„Die Atmosphäre ist gigantisch“
24h-Rennen auf dem Nürburgring: Das braucht es, um die „Grüne Hölle“ zu bezwingen
Die 24 Stunden auf dem Nürburgring gehören zu den prestigeträchtigsten Langstreckenrennen der Welt. Der Bruckmühler Rennfahrer Benjamin Mazatis war 2024 dort am Start und verrät, was es braucht, um die „Grüne Hölle“ zu bezwingen.
Nürburgring – Am Samstag (21. Juni) um 16 Uhr ist es so weit: Die 53. Ausgabe der ADAC Ravenol 24 Stunden auf dem Nürburgring geht an den Start. 141 Fahrzeuge in 20 Klassen liefern sich auf der längsten Rennstrecke der Welt ein Spektakel, das seinesgleichen sucht.

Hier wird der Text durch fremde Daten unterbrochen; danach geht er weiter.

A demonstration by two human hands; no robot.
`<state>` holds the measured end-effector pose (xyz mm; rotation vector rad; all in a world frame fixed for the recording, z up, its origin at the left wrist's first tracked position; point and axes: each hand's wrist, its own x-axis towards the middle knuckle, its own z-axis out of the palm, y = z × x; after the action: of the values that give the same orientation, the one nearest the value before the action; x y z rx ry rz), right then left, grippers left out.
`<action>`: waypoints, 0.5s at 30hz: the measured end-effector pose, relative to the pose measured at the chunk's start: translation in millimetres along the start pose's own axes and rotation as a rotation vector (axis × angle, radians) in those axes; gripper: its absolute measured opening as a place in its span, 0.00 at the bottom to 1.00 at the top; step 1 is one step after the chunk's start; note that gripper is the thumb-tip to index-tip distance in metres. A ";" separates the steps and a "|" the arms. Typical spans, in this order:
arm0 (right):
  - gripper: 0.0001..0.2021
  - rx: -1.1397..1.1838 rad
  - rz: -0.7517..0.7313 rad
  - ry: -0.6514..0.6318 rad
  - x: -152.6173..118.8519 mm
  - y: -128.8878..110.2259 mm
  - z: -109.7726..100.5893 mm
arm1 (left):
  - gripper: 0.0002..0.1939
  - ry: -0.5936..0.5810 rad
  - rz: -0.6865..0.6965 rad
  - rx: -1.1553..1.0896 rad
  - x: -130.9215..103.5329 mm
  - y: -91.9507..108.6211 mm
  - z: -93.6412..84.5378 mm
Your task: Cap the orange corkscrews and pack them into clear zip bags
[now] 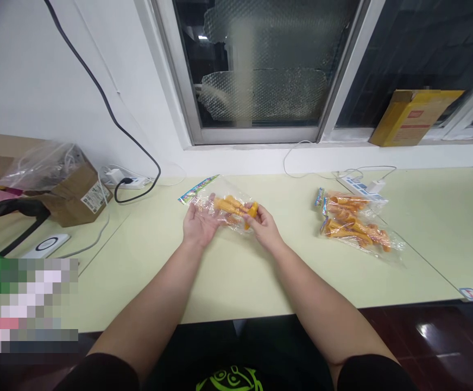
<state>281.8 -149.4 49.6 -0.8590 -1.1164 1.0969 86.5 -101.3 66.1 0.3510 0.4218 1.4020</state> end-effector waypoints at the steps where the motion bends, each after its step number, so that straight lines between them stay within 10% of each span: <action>1: 0.20 0.076 0.036 0.026 0.1 -0.7 1.8 | 0.23 -0.010 -0.003 0.004 -0.5 -1.2 0.3; 9: 0.14 0.409 0.346 0.037 -0.8 -1.3 13.9 | 0.24 -0.041 -0.026 0.048 -6.2 -8.3 2.5; 15: 0.21 0.085 0.350 -0.049 -4.3 -2.7 6.3 | 0.26 -0.007 -0.012 0.042 -8.3 -8.4 4.7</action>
<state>276.0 -154.2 52.5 -0.9882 -0.9727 1.4503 95.1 -110.7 66.8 0.3869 0.4479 1.3814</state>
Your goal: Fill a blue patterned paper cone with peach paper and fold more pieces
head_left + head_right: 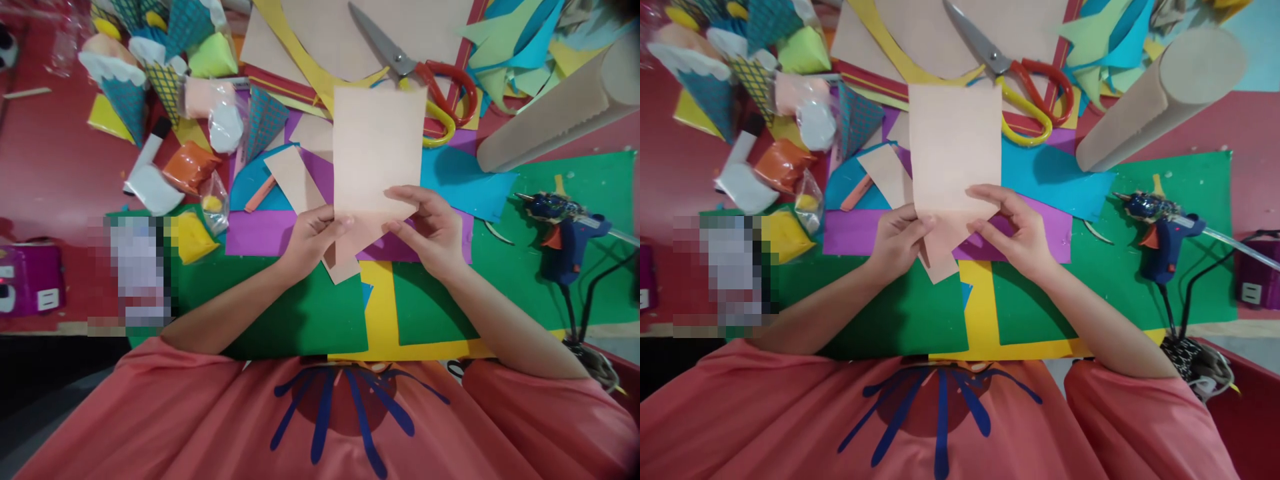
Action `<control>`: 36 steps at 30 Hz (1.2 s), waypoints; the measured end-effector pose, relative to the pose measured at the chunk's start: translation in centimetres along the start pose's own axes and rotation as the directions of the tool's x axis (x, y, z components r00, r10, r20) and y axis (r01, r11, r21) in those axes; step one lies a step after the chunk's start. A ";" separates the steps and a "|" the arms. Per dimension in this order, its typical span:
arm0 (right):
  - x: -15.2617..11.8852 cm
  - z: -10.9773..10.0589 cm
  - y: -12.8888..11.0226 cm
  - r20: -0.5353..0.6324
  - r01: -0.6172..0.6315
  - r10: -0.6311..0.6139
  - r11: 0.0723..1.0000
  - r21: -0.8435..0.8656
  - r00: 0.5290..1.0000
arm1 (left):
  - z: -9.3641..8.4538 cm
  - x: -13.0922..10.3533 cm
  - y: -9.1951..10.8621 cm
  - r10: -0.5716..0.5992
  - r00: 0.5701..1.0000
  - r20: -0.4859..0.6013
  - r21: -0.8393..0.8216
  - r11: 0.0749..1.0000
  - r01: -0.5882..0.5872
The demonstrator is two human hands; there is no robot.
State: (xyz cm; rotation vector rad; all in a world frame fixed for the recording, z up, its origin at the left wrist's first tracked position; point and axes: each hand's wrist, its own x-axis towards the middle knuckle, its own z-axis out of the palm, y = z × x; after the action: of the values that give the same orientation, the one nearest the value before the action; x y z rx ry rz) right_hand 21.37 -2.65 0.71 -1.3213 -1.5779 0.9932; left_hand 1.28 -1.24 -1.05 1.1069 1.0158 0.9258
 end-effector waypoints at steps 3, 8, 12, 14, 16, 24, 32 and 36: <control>-0.1 0.0 0.0 0.048 0.035 -0.037 0.999 0.040 0.998 | 0.0 0.1 0.0 -0.036 0.997 0.063 -0.032 0.999 0.038; 0.6 -0.1 0.8 -0.099 0.097 -0.073 0.960 0.264 0.992 | 0.0 0.2 -0.5 -0.012 0.998 -0.062 -0.032 0.999 0.010; 1.3 -0.3 1.4 -0.252 0.077 -0.009 0.962 0.262 0.968 | -0.3 0.4 -1.0 0.070 0.989 -0.132 -0.024 0.997 -0.074; 1.3 -0.4 1.3 -0.206 0.005 0.044 0.973 0.229 0.978 | -0.4 0.4 -1.0 0.091 0.986 -0.138 -0.004 0.996 -0.093; 1.3 -0.4 1.0 -0.171 -0.047 0.080 0.981 0.189 0.982 | -0.4 0.4 -1.0 0.100 0.984 -0.146 0.009 0.995 -0.100; 1.2 -1.0 1.3 -0.131 -0.007 0.033 0.981 0.195 0.991 | -0.5 0.3 -0.9 0.113 0.984 -0.137 -0.008 0.993 -0.116; 0.5 -0.8 0.7 -0.017 0.242 -0.245 0.965 -0.098 0.969 | -0.1 0.1 0.1 0.142 0.990 -0.018 0.066 0.988 -0.140; 0.4 -0.7 0.3 0.015 0.441 -0.498 0.753 -0.489 0.867 | 0.0 -0.3 0.9 0.124 0.987 0.107 0.144 0.980 -0.138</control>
State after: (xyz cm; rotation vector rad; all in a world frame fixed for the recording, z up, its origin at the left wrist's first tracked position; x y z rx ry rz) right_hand 22.13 -2.15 0.73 -1.1639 -2.0091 0.2030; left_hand 1.16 -1.30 -0.11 1.3469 0.9538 0.9016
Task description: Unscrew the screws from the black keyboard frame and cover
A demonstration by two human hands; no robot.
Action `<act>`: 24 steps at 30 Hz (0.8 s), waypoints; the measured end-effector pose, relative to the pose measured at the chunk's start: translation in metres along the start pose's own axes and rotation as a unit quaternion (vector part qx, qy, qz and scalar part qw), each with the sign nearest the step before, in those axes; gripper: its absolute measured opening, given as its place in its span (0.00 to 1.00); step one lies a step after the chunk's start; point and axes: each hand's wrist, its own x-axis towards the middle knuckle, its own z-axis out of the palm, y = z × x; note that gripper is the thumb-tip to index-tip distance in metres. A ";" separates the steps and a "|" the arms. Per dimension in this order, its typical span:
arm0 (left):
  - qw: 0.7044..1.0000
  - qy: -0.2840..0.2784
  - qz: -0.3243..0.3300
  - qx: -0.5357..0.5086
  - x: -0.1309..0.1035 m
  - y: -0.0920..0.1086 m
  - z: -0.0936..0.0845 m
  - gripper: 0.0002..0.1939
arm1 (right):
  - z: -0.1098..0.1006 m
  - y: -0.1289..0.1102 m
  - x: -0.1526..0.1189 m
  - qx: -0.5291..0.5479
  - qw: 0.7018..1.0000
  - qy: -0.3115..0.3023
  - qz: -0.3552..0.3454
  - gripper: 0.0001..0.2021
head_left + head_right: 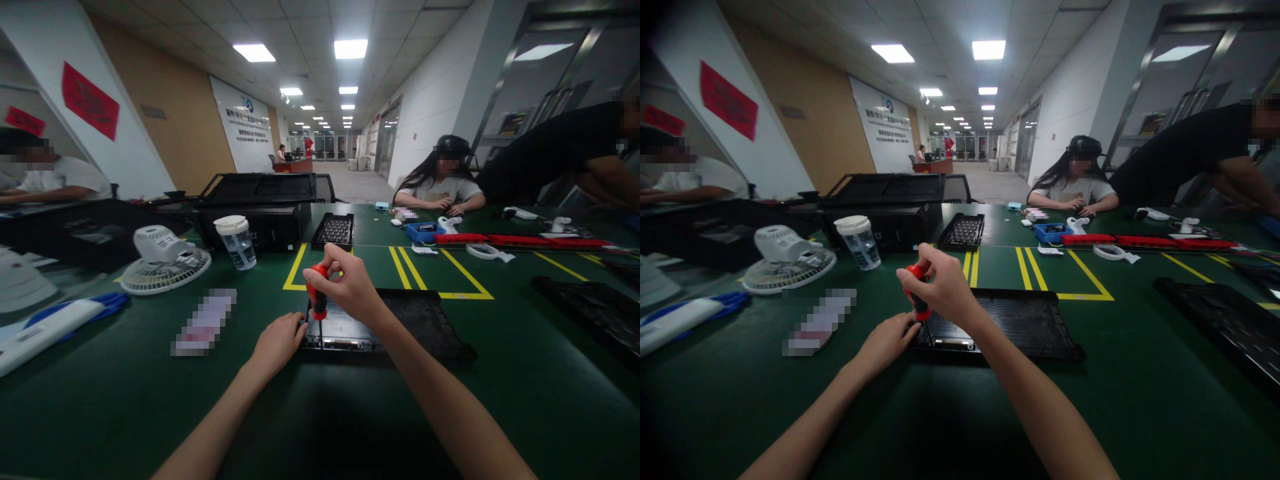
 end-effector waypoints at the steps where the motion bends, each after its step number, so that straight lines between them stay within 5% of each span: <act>1: 1.000 0.001 0.001 0.000 0.000 0.000 0.000 0.17 | 0.000 0.000 0.000 -0.006 1.000 0.002 0.000 0.13; 24: 1.000 0.016 0.018 0.000 0.004 -0.006 0.007 0.18 | 0.007 0.010 0.000 -0.137 0.984 0.115 -0.012 0.15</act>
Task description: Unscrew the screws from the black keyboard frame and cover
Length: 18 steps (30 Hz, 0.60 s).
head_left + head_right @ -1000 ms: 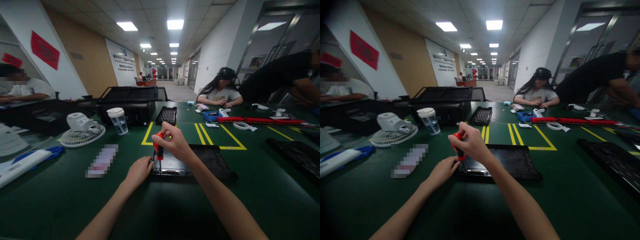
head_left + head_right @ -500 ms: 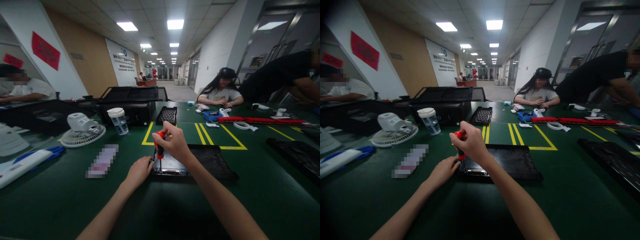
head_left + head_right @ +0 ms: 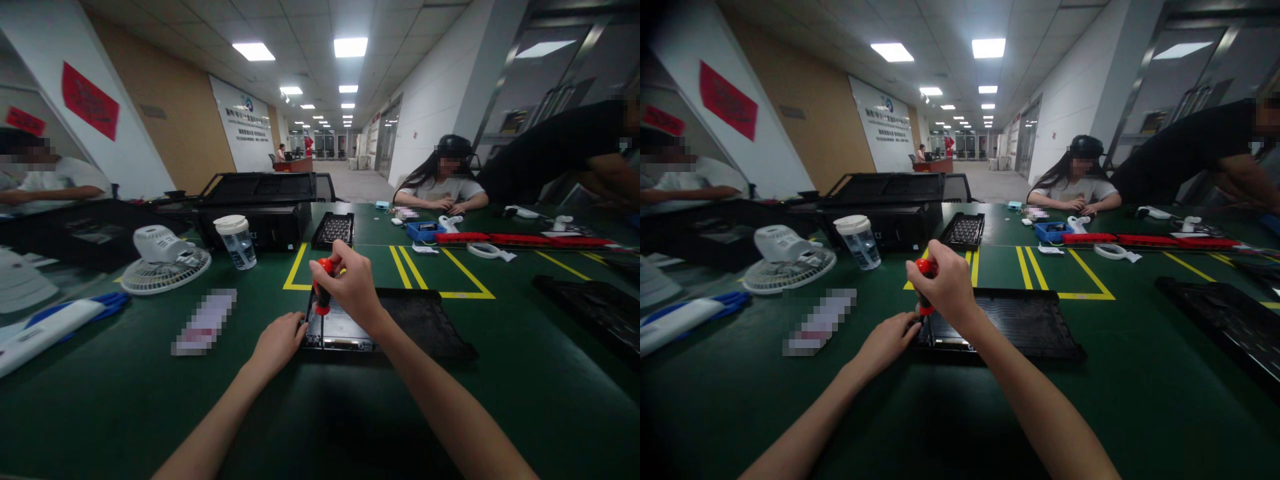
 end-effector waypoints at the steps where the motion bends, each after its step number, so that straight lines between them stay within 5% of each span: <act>1: 1.000 -0.002 -0.002 0.000 0.000 0.000 0.000 0.18 | 0.001 0.000 0.000 -0.005 1.000 0.007 -0.001 0.14; 12: 1.000 -0.002 -0.002 0.000 0.001 -0.002 0.001 0.18 | 0.003 0.001 -0.002 0.023 0.999 0.028 0.039 0.13; 18: 1.000 0.005 0.009 0.003 0.002 -0.004 0.002 0.18 | 0.005 0.010 0.001 0.249 0.959 -0.063 0.122 0.12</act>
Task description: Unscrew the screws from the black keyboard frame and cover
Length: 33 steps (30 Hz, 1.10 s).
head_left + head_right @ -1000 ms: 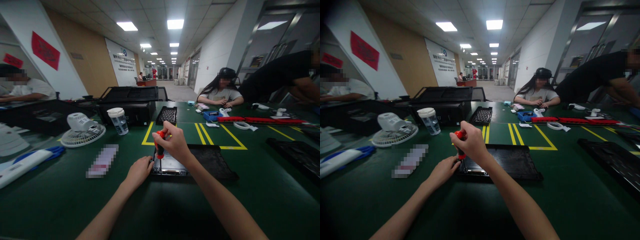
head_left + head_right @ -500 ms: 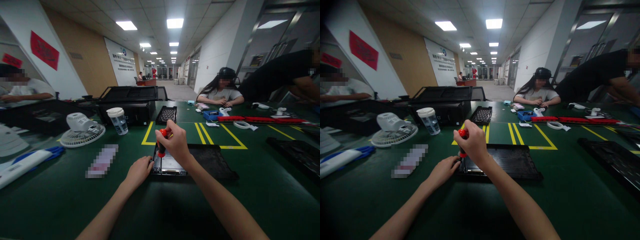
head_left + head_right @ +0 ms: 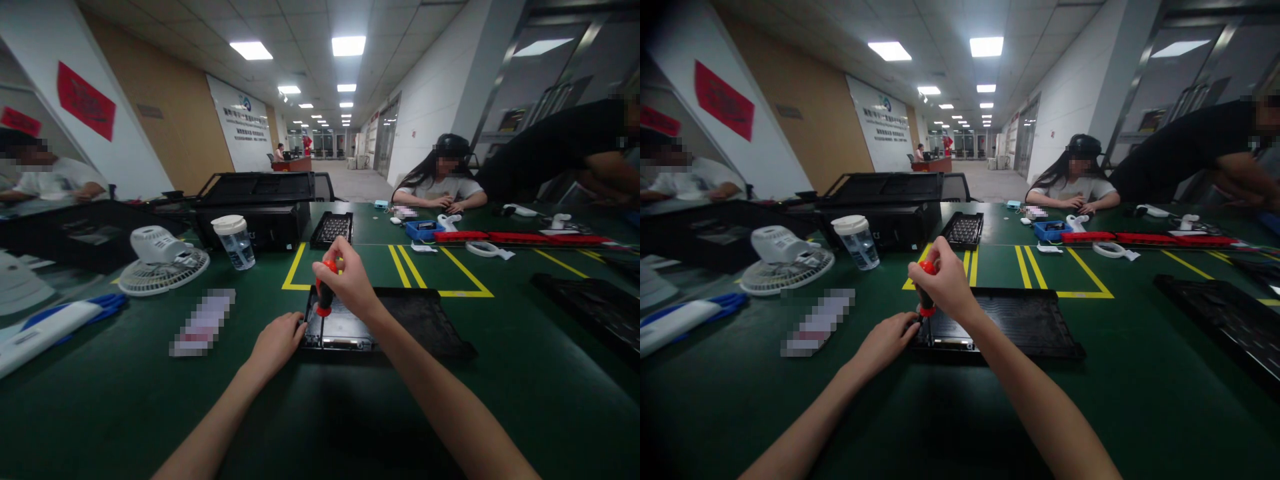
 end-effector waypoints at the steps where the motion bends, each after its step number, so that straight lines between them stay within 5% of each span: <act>1: 1.000 0.000 -0.001 -0.001 0.000 0.000 0.000 0.18 | 0.000 0.002 0.001 0.062 0.998 -0.029 0.018 0.12; 7: 1.000 0.001 -0.001 0.000 0.000 0.001 0.001 0.18 | 0.002 0.007 0.004 0.309 0.935 -0.162 0.066 0.10; 13: 1.000 -0.001 -0.005 0.002 -0.001 0.002 0.000 0.17 | -0.001 0.008 0.003 0.383 0.892 -0.232 0.062 0.15; 15: 1.000 0.000 -0.001 0.002 -0.001 0.002 0.000 0.16 | -0.002 0.011 0.003 0.378 0.887 -0.258 0.057 0.10; 17: 1.000 0.003 0.001 0.002 0.000 0.001 0.001 0.16 | -0.002 0.014 0.002 0.373 0.889 -0.263 0.046 0.04; 33: 1.000 0.012 0.010 0.000 0.001 -0.003 0.005 0.17 | -0.004 0.016 0.003 0.430 0.854 -0.288 0.054 0.12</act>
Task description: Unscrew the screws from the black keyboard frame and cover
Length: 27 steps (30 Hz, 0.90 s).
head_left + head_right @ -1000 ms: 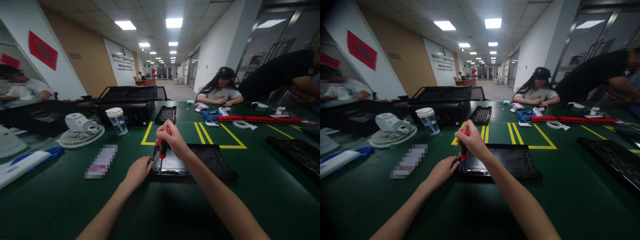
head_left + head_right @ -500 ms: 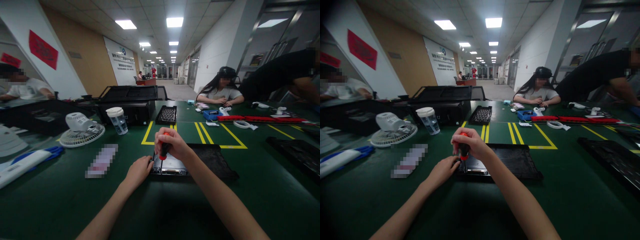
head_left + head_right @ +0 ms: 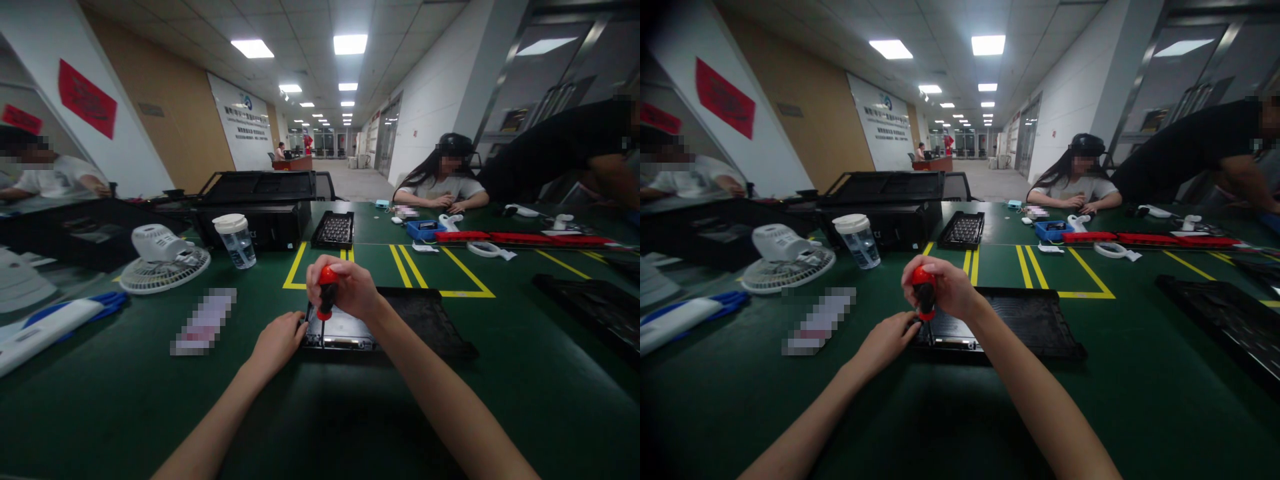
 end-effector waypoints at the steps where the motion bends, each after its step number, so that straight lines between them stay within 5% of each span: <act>1: 1.000 0.001 0.000 -0.001 0.000 0.000 0.000 0.17 | 0.000 0.001 0.000 0.001 1.000 -0.002 0.000 0.12; 27: 0.998 -0.029 -0.048 0.012 -0.005 0.015 -0.015 0.16 | -0.004 -0.005 -0.001 -0.037 0.999 0.021 0.010 0.05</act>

In einer Kombination der berüchtigten 20 Kilometer langen Nordschleife und dem fünf Kilometer langen Grand-Prix-Kurs jagen die Rennboliden durch die „Grüne Hölle“, wie Formel-1-Legende Jackie Stewart die Rennstrecke am Fuße der Nürburg in der Eifel einst taufte.
„Die Atmosphäre ist gigantisch“, schwärmt der Bruckmühler Automobilrennfahrer Benjamin Mazatis vom Langstrecken-Klassiker und fügt an: „Das ist wirklich speziell und ein einmaliges Event, das sich auch deutlich von anderen Rennveranstaltungen abhebt und wahrscheinlich nur mit den 24 Stunden von Le Mans gleichzusetzen ist.“
Benjamin Mazatis: „Jeder kleinste Fehler endet gleich in der Leitplanke“
In der GT3, der leistungsstärksten Klasse, die auf der Nordschleife unterwegs ist, holte Mazatis 2024 im Walkenhorst-Aston-Martin Vantage GT3 mit der Startnummer 35 den 19. Platz und hat sich damit einen großen Traum erfüllt. „Die Strecke ist extrem lang und sehr herausfordernd, weil du kaum Auslaufzonen hast. Das heißt, jeder kleinste Fehler endet gleich in der Leitplanke. Und ja, wenn man ehrlich ist, so ein bisschen verrückt muss man da schon sein“, sagt Mazatis und lacht. Aber es ist das Zusammenspiel aus der fahrerischen Herausforderung und den Zuschauern, das das Event für den Bruckmühler so besonders macht: „Wenn es Nacht wird und du riechst im Auto, wie die Zuschauer grillen, oder die Lichter, wenn Party an der Strecke ist – du darfst dich natürlich nicht ablenken lassen, aber du bekommst es schon mit.“
Über 24 Stunden kann viel passieren, und am Ende gewinnt das Auto, das sich am wenigsten Fehler auf dem 25,278 Kilometer langen Rundkurs mit seinen 87 Kurven und einem Höhenunterschied von 290 Metern leistet. Das wechselhafte Wetter in der Eifel tut das Übrige. „Teilweise musst du im Regen auf Slicks fahren, weil ein großer Teil der Strecke trocken ist und ein, zwei Kurvenpassagen nass sind“, erzählt Mazatis. „Man sagt im Motorsport: Man kann dieses Rennen nicht gewinnen. Das Rennen lässt dich gewinnen“, erzählt er weiter. Bei einem Langstreckenrennen wie den 24 Stunden auf dem Nürburgring geht es nicht darum, eine schnelle Runde zu fahren oder in den ersten Kurven möglichst viele Autos zu überholen. Stattdessen kommt es für die Fahrer darauf an, fehlerfrei und materialschonend zu fahren – und sich am besten auf die wechselnden Bedingungen einzustellen. „Du musst halt wirklich über 24 Stunden die Rundenzeit auf ein bis zwei Zehntel konstant fahren“, weiß Mazatis.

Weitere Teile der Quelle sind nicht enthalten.